> [PROBLEM DESCRIPTION]
What's needed is an exact copy of all the data below, without pictures.

> [GIVEN MATERIAL]
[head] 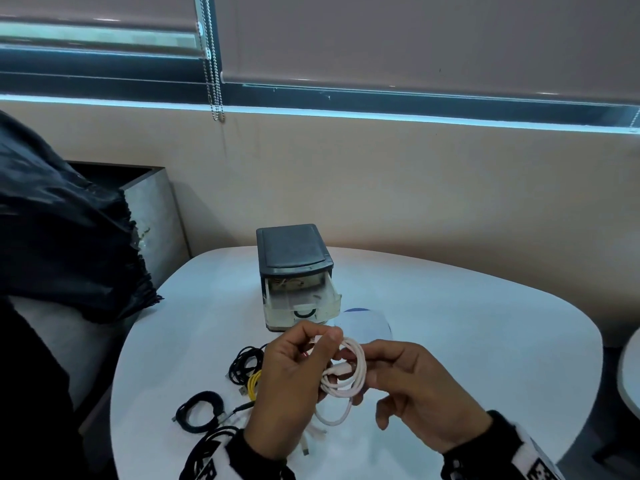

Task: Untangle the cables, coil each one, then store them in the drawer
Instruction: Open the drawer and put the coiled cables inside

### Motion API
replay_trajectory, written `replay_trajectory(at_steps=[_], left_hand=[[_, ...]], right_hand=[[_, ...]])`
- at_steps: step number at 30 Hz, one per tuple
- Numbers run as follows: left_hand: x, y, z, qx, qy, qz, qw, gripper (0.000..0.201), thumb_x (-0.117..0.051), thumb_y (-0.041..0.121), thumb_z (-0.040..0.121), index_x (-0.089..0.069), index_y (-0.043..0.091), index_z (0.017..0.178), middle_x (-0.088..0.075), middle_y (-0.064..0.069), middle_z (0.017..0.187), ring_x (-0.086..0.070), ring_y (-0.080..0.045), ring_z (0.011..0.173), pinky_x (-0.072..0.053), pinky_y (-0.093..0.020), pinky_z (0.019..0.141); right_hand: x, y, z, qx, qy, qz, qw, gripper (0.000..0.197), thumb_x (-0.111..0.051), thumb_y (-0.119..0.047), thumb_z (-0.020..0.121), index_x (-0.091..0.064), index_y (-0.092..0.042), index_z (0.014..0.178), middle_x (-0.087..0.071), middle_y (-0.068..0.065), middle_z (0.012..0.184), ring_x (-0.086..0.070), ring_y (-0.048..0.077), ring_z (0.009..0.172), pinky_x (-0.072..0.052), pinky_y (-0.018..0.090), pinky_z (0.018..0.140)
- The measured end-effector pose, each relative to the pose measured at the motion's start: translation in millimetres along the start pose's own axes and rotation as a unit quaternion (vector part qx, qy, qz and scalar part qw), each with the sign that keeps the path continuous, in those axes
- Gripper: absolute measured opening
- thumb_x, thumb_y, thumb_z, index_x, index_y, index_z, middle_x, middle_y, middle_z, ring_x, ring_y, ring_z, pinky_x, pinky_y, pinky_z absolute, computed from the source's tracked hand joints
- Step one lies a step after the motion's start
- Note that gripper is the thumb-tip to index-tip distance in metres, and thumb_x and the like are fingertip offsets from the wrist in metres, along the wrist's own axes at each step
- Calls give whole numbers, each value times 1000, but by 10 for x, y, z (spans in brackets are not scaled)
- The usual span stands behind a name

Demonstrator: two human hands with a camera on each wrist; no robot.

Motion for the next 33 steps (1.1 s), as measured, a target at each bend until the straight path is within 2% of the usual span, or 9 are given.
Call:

> [WRITTEN ANSWER]
[head] 

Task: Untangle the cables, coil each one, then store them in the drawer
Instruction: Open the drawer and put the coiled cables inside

### Motion API
replay_trajectory, written `replay_trajectory(at_steps=[_], left_hand=[[_, ...]], right_hand=[[_, ...]])`
- at_steps: step number at 30 Hz, one per tuple
- Numbers run as follows: left_hand: x, y, z, qx, qy, qz, qw, gripper (0.000..0.201), thumb_x (-0.117..0.051), thumb_y (-0.041..0.121), thumb_z (-0.040..0.121), index_x (-0.089..0.069), index_y (-0.043..0.091), index_z (0.017..0.178), middle_x (-0.088..0.075), middle_y (-0.064..0.069), middle_z (0.017..0.187), ring_x (-0.086..0.070), ring_y (-0.080..0.045), ring_z (0.011..0.173), pinky_x (-0.072..0.053), pinky_y (-0.093..0.020), pinky_z (0.019..0.141); right_hand: x, y, z, qx, qy, qz, qw, gripper (0.000..0.197), thumb_x (-0.111..0.051), thumb_y (-0.119..0.047), thumb_z (-0.020..0.121), index_x (-0.091..0.064), index_y (-0.092..0.042), index_z (0.014..0.178), middle_x (-0.087..0.071), middle_y (-0.068..0.065), middle_z (0.012..0.184), ring_x (-0.086..0.070), ring_y (-0.048..0.077), ring_z (0.009..0.172), pinky_x (-0.072..0.052), pinky_y (-0.018..0.090), pinky_z (0.018..0.140)
- The measured end-effector pose, each relative to the pose measured at the motion's start: translation in millimetres along the start pose's own axes and rotation as a unit quaternion (vector part qx, qy, qz and scalar part qw), each with the sign that keeps the path continuous, in those axes
- Gripper: absolute measured opening
- thumb_x, thumb_y, thumb_z, index_x, index_y, index_z, middle_x, middle_y, middle_z, ring_x, ring_y, ring_z, pinky_x, pinky_y, pinky_z absolute, computed from the source's tracked hand joints
- Step one lies a step after the motion's start
- Note that gripper is the thumb-tip to index-tip distance in metres, and thumb_x and the like are fingertip offsets from the wrist in metres, along the wrist's own axes at each step
- Calls give whole numbers, each value times 1000, but by 10 for x, y, z (spans in brackets are not scaled)
- The usual span stands behind a name

Demonstrator: two human hands with a camera on each wrist; no robot.

Motion for the next 33 steps (1.1 s), as measured, a target at each bend until the straight path is within 2% of the usual span, or 9 are given.
Call:

No further output is needed for the exercise.